After a life in the corporate TV news world, Krikorian began working as a ghost writer, helping celebrities and experts write their autobiographies. But most of those jobs require non-disclosure agreements, so the word is mum.
“It’s important to get along, to click, at that first meeting,” she said. “I always see it as an opportunity to help someone who may be very successful in some facet in their life, but not comfortable as a writer. I try to find their voice for them.”
Krikorian, a Springs resident, also writes the Hamptonomics column for the New York Post, and her work has appeared in various publications. She started life as a journalist for the Grimsby Independent in her hometown in Ontario. But now Krikorian has just released her own book, under her own name.

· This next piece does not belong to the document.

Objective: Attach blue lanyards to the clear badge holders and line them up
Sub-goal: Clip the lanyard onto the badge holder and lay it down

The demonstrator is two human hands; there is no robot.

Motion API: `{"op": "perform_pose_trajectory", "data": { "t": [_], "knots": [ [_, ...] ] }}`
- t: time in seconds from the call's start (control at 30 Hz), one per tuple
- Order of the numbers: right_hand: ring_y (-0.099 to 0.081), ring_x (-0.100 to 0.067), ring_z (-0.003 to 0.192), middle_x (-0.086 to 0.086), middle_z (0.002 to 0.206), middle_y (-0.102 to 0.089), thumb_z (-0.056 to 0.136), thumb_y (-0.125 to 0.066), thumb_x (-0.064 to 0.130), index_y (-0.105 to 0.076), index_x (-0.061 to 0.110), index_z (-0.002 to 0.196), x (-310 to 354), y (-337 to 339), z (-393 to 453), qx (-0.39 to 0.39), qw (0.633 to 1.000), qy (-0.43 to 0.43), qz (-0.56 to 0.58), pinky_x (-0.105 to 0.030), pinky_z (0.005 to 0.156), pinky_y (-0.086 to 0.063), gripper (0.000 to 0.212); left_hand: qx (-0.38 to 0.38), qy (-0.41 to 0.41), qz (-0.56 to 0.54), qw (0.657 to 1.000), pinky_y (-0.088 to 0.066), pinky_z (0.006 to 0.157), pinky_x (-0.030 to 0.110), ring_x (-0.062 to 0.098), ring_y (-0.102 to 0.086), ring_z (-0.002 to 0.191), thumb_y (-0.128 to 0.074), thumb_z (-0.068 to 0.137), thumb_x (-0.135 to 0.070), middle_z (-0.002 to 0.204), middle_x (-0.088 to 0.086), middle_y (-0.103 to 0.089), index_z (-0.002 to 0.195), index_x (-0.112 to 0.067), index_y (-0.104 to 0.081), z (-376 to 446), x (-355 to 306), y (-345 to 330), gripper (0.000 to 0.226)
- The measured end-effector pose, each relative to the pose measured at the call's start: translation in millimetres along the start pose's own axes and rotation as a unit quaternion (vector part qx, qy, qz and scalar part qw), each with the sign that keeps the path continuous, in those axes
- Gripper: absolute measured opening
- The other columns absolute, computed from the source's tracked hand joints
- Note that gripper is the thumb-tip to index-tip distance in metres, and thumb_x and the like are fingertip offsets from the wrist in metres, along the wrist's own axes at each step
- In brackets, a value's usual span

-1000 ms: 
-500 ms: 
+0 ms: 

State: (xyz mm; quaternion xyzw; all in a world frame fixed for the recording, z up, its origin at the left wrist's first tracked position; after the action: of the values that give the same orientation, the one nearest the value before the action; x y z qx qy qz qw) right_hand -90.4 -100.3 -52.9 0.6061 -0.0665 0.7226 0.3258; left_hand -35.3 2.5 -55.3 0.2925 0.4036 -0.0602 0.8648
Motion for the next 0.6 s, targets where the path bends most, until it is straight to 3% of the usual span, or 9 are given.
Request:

“Zen Bender: A Decade-Long Enthusiastic Quest to Fix Everything (That Was Never Broken)” chronicles the 10 years she spent self-seeking after being excessed from her television news job in the wake of the 2008 recession.
“It was hard to start a new career. I was single and in my 40s, always trying to lose a few pounds, and I just threw myself into the world of self-help. The vision board was my gateway drug,” she said with a laugh. “But I got so blindsided by everyone else’s advice that I lost track of trusting my own gut. There were so many things out there offering fixes, I figured there must be so many parts of me that are broken.”

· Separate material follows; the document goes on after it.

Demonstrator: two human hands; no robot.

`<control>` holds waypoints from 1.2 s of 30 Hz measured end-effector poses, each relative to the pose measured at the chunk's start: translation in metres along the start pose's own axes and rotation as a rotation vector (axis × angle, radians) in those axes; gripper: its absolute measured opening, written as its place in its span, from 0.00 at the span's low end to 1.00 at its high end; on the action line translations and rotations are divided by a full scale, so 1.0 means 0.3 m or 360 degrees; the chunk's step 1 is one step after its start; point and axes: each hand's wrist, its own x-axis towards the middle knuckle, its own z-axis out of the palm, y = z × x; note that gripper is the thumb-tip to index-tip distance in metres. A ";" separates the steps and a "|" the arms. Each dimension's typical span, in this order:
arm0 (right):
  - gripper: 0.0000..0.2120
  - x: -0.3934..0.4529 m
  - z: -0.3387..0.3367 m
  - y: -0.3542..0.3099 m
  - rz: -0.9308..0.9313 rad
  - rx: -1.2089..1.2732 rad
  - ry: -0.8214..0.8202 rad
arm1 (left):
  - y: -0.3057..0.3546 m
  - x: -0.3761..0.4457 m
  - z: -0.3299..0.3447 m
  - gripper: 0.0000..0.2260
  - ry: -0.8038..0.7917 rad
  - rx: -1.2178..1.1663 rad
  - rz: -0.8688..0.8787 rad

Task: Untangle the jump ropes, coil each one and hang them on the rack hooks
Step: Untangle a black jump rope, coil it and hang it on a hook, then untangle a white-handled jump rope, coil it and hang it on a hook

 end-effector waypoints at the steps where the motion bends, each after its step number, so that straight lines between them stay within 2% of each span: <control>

“As I started a new career,” she writes in “Zen Bender,” “I began growing increasingly susceptible to the fix-me brigade. Life in general, plus all the entirely different set of anxieties that come from working for oneself, made me vulnerable.”
The book is filled with humor and soul-baring honesty, as Krikorian describes her adventures down just about every self-help road there is. She vision-boarded, cleansed, saw healers and coaches, sound-bathed, Marie Kondo-ed her closet, dieted, had readings of all kinds, and found that the more she tried to fix herself, the more broken she felt.
“I grasped at every single fix. It was exhausting,” she explained, going on this self-help bender for 10 years. Krikorian described one Reiki session as “grueling” — not a word generally associated with an energy healing. But following Kirkorian’s journey to its Dorothy Gale-like conclusion — disclosed in the title’s parenthetical — will have a lot of other seekers nodding their heads.
“And I’m not saying that all of the things I did, that they didn’t help,” she said. “Some of them did. But it also caused a lot of anxiety, because I ceded power to others, and lost sight of my own inner voice.” It was a walk on the Venice, CA pier when she finally realized that she had the answers within her all along.
One of her concerns when writing books for others, was letting her own voice come through, but here she lets it shine. An example of Krikorian’s humor; on her website, www.stephaniekrikorian.com, she lists her impressive biography, and then adds “unrelated skills” — she’s an excellent parallel parker, repeated raffle winner, and also very good at jump rope.